I find that I spend two to four hours on an LP recording. But I start with really quiet recordings thanks to my Rega RP10 and Soundsmith Zephyr MIMC Star cartridge. I also have a Audiodesk Glass record cleaning machine. I wash the record before recording and it comes out clean and static free.
I also use a Wireworld Platinum Starlight 7 USB cable between the NuWave and the PC. It makes a difference.
Good luck and have fun with it. The NuWave is a handy little device, I’d love to buy an upgrade but that isn’t happening.
Firstly, my view is that whatever the magic is of vinyl playback, it occurs before the line level input, so good A/D conversion is not a problem and those who think it is are probably cave-dwellers. Many systems do it, including Linn, Devialet, and any of the popular active speakers with built-in processors.
So on my Devialet the usb socket, otherwise unused, is 2-way and because everything is converted to 24/192 PCM, I can take that feed out of the usb into vinyl studio, and when I play it back it sounds like the record, not least because I’m listening to the same thing as when I’m listening to the record normally.
There are loads of A/D converters around, really good ones so you can use it as your D/A and listen to your records as you record them. I understand at the top of the consumer list is the RME ADI-2 Pro. You can pick up a used one for $1000. A Tascam SD-20M would do the job for $300 new.
P.s. this bs about making digital sound analogue is, I modestly suggest, bs aimed at cave dwellers who think nothing will ever be as good as a scratched record using a worn out cartridge. Most music has been digital beyond the microphone input since the late 1970s.
Well I got the last NPC from PS audio… arrives Monday. I’m going to pick up a VPI Scoutmaster in the next few weeks. The journey begins, thanks for the help.
Contact me in the future if you wish. I’ll help if I can.
That’s the critical bit, through which the prior thoughts stated in your post need to be filtered, humorous aspersions upon our forebears aside. Most vinyl fans would be listening without any A to D conversion.
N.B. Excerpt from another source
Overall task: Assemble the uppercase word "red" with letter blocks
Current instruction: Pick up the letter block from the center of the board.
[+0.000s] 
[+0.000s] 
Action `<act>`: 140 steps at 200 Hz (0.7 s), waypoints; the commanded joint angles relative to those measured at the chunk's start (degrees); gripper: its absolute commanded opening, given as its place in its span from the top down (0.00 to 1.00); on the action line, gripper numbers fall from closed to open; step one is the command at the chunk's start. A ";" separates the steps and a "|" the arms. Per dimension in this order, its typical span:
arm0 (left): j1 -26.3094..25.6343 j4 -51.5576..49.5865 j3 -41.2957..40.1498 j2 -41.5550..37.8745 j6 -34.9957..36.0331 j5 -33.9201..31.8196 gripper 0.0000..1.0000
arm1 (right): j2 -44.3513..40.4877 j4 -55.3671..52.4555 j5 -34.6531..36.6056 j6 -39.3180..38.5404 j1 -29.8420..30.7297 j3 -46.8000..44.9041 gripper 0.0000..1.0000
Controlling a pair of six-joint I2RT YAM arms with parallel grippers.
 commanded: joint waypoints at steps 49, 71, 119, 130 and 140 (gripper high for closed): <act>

Without any “D” at all, actually.
In the big-picture question of comparing to rips, the comparison is between a fully analog chain and one in which you digitize the analog signal and play it back to analog via a DAC. In that scenario, A to D quality matters, just as the DAC does. How much it matters to you, or in your system, depends on a lot of factors.
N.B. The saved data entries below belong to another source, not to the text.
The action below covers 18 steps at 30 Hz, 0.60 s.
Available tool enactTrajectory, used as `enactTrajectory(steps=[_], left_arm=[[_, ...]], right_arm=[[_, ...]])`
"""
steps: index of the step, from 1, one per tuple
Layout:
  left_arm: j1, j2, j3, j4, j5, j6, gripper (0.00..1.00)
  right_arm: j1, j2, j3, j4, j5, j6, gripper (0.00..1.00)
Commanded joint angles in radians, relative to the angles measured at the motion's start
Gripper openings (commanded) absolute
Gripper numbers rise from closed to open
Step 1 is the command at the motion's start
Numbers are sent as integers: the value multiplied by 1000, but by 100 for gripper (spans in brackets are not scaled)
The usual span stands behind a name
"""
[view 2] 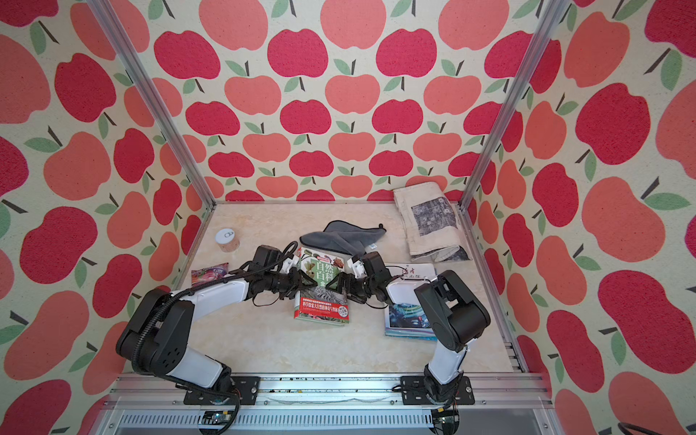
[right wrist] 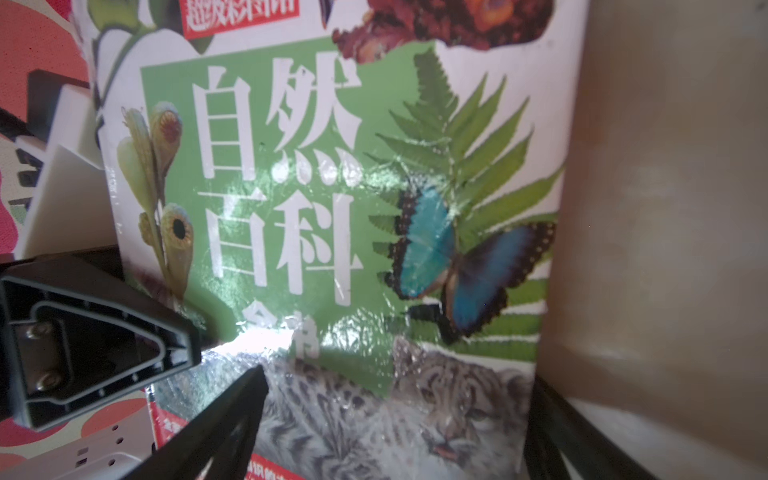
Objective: Wipe the cover of the book
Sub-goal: Pick up the book from the center of the board.
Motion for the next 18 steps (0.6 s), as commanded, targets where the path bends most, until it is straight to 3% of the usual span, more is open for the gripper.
enactTrajectory(steps=[1,3,9,14,18], left_arm=[[6,-37,16,7,48,-3,22],[0,-40,29,-33,35,18,0],[-44,-159,34,43,-11,-68,0],[-197,-241,68,199,-127,-140,0],[-295,-223,65,384,-191,-164,0]], right_arm=[[-7,-53,-23,-88,14,-25,95],[-20,-110,-27,-124,17,-36,95],[-140,-454,42,-492,98,-189,98],[-390,-749,118,-745,147,-274,99],[-489,-830,215,-893,184,-322,99]])
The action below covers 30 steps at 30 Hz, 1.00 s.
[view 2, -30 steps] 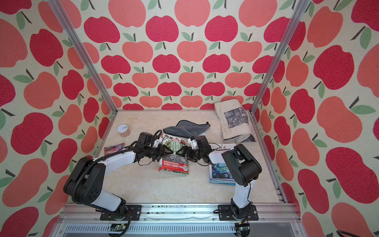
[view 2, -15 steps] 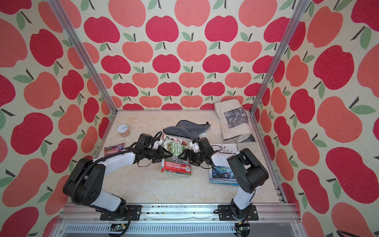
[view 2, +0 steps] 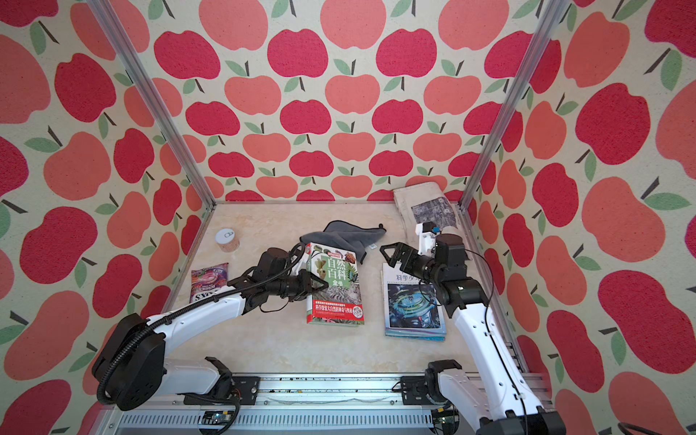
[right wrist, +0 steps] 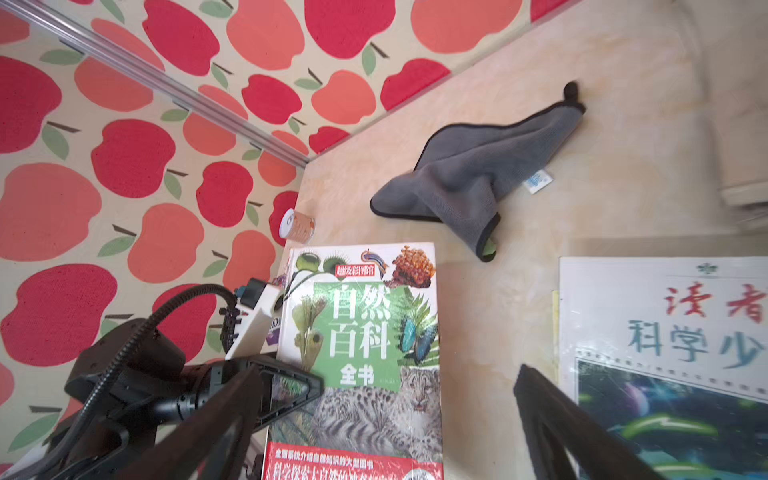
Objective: Wipe the cover of the book
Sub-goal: Pick up the book from the center of the board, then place the book on the book.
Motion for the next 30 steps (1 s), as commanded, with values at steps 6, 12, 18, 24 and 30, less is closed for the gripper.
enactTrajectory(steps=[6,12,18,24,30], left_arm=[[-160,172,109,749,-40,-48,0],[-240,551,419,849,-20,-110,0],[-279,844,688,940,-44,-235,0],[-319,1017,796,997,-81,-385,0],[-350,989,740,985,-84,-378,0]], right_arm=[[-107,-58,92,-238,29,-73,99],[-161,-60,96,-250,8,-78,98],[-240,-84,54,-264,-28,-92,98],[-292,-88,10,-262,-57,-107,98],[-291,-67,-52,-224,-74,-94,98]])
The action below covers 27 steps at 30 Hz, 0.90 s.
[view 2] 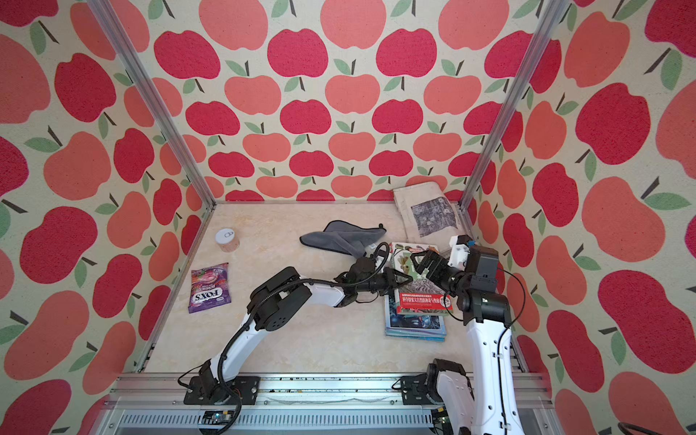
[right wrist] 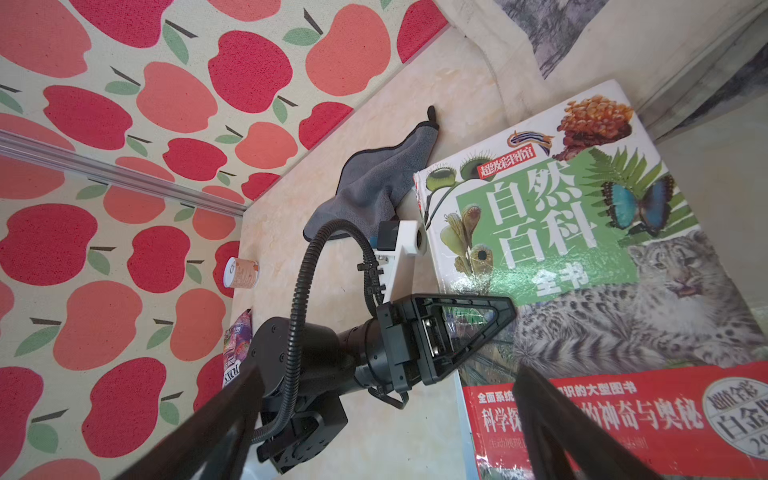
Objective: Wipe the cover of the book
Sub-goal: Place the book on the book.
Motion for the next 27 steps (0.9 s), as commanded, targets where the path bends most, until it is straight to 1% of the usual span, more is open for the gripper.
enactTrajectory(steps=[1,3,6,11,14,18,21,25,26,27], left_arm=[[-25,-85,-4,196,17,16,0],[-30,-116,-44,182,14,33,0],[-31,-148,-96,211,25,25,0],[-30,-214,-170,208,59,48,0],[-31,-228,-169,208,85,43,0],[-35,-226,-191,202,82,38,0],[-36,-228,-231,229,69,25,0],[-35,-248,-256,199,65,51,0],[-35,-250,-250,181,73,58,2],[-35,-249,-242,161,80,61,13]], right_arm=[[-4,8,-37,18,-25,-13,98],[-4,11,-53,33,-31,-7,98],[-5,16,-68,48,-36,0,98],[-4,18,-74,42,-28,-12,98],[-4,23,-75,47,-23,-13,98],[-5,33,-78,51,-28,-10,98],[-4,33,-80,45,-24,-18,98],[-2,41,-87,49,-24,-19,98],[1,46,-90,52,-25,-18,98],[3,49,-92,54,-26,-19,98]])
In most situations it is certainly possible to make rips that most find completely acceptable, and even if you can tell the difference, they are convenient and play in the car and so on. So it is a set of tradeoffs. But there always seems to be something missing in the rips to me. But it is hard to say if that is a failing of my digital recording or PB chain, or something more fundamental.
So firstly - it is always going to be a comparison between an analog chain and a digital one. My current secondary theory is that the vinyl playback is always a “live” play of the recording. Pick up the needle and replay the track, and it will be a new, unique play on a micro-timing level (even leaving out that you shouldn’t immediately replay a hot groove). The digital rip will sound the same every time, or until you change something in your digital chain.
I certainly will be reaching out for help. This whole analog journey is one as far removed as my teenage years. I ultrasonically cleaned my albums in anticipation, all are safely nestled in anti-static covers. I’m researching what record cleaner to get, and what to use in conjunction with said cleaner (did I mention this is a rabbit hole).
I am trying to find out what interconnect to go with. Do I use the Rogue phono stage or, the Npc as a preamp (did I mention this is a rabbit hole). What cartridge will I go with, I have decided MC but that’s as far as I’ve gotten.